Flash-X + AMReX enhanced multiphase solver

Flow boiling is the most efficient mechanism for cooling components in applications ranging from nuclear reactors, internal combustion engines, and microelectronics. When liquid flows over a hot surface it undergoes evaporation resulting in formation of vapor bubbles which enhances heat transfer by inducing turbulence within the flow.

The simulation here shows the bubble dynamics and was performed using Flash-X ( https://www.sciencedirect.com/science/article/pii/S2352711022001030) + AMReX. Integration with AMReX has significantly improved the performance of incompressible multiphase problems within Flash-X compared to its predecessor FLASH ( https://www.sciencedirect.com/science/article/pii/S030193221930165X).
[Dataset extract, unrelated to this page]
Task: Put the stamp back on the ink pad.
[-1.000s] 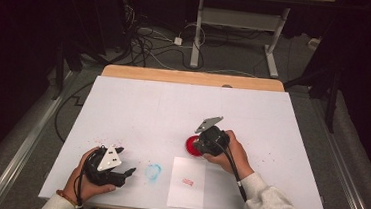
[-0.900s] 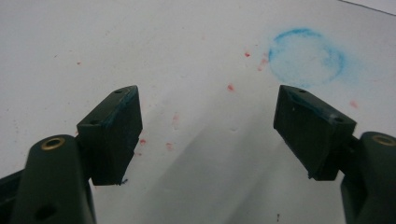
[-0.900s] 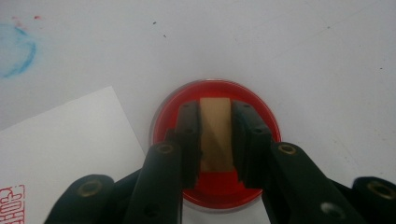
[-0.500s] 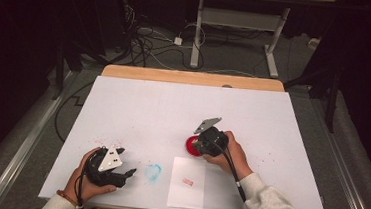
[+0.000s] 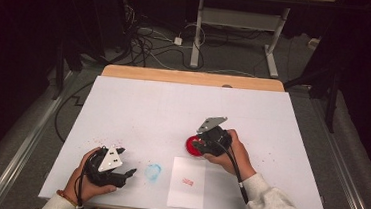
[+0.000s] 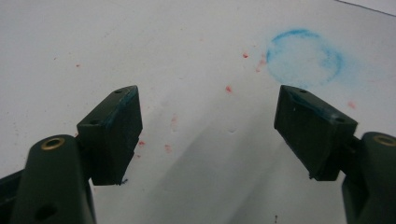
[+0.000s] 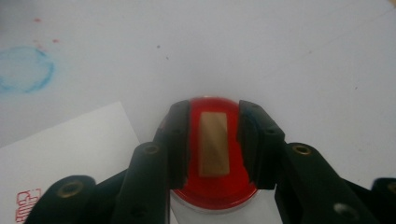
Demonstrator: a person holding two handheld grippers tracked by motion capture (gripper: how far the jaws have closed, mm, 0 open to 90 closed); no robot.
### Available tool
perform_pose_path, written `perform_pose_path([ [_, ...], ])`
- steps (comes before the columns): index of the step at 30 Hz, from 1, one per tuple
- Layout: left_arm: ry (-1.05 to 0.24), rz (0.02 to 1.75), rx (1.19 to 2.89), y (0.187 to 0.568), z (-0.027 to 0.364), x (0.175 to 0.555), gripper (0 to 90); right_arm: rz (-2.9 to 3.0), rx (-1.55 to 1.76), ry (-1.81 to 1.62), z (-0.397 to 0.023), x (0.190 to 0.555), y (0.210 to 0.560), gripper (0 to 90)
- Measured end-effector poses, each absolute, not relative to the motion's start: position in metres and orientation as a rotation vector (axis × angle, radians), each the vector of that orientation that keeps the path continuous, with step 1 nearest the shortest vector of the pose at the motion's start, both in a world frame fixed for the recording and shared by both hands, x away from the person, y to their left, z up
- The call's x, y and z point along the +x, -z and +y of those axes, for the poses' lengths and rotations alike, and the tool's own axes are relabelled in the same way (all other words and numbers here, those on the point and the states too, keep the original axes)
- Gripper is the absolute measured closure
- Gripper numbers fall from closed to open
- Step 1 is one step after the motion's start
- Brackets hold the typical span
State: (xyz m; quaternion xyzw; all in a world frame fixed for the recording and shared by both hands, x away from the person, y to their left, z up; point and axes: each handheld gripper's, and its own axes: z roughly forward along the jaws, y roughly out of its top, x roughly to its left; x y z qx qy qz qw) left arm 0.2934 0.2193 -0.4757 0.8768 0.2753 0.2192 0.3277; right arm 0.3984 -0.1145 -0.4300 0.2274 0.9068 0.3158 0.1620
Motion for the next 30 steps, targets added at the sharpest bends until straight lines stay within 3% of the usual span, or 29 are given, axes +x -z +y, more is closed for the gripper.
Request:
perform_pose_path([
  [30,-0.589,0.718,2.291,0.474,0.219,0.292,22.9,2.297,0.591,-1.129,-0.135,0.370,0.399,28.3],
])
In our recent article we talk about the performance improvements in the Poisson solver that has made this possible ( https://arxiv.org/abs/2306.10174).

Image courtesy of Akash Vijaykumar Dhruv (ANL).


Hose instability in a plasma accelerator

A quasi-static particle-in-cell method for plasma wakefield acceleration

Hose instability during a plasma acceleration event causes large transverse oscillations of the beam (in a corkscrew shape) and deteriorating the quality of the accelerator. The image shows an electron drive beam (light blue, right) propagating in a plasma and perturbing the plasma electrons (dark blue), driving a non-linear plasma wave. In the first period of this plasma wave, a cavity with no plasma electrons is created, where strong electromagnetic fields are used to accelerate a second beam (the image shows the first three cavities). In the movie, a moving window is used to follow the beams near the speed of light.

This simulation was performed on GPU by the AMReX-powered code HiPACE++, providing orders of magnitude speedup compared to CPU counterpart [S. Diederichs et al. “HiPACE++: a portable, 3D quasi-static particle-in-cell code.” Computer Physics Communications 278: 108421 (2022)].

Image courtesy of Maxence Thévenet and Ángel Ferran Pousa, DESY (Hamburg, Germany), using the VisualPIC rendering tool.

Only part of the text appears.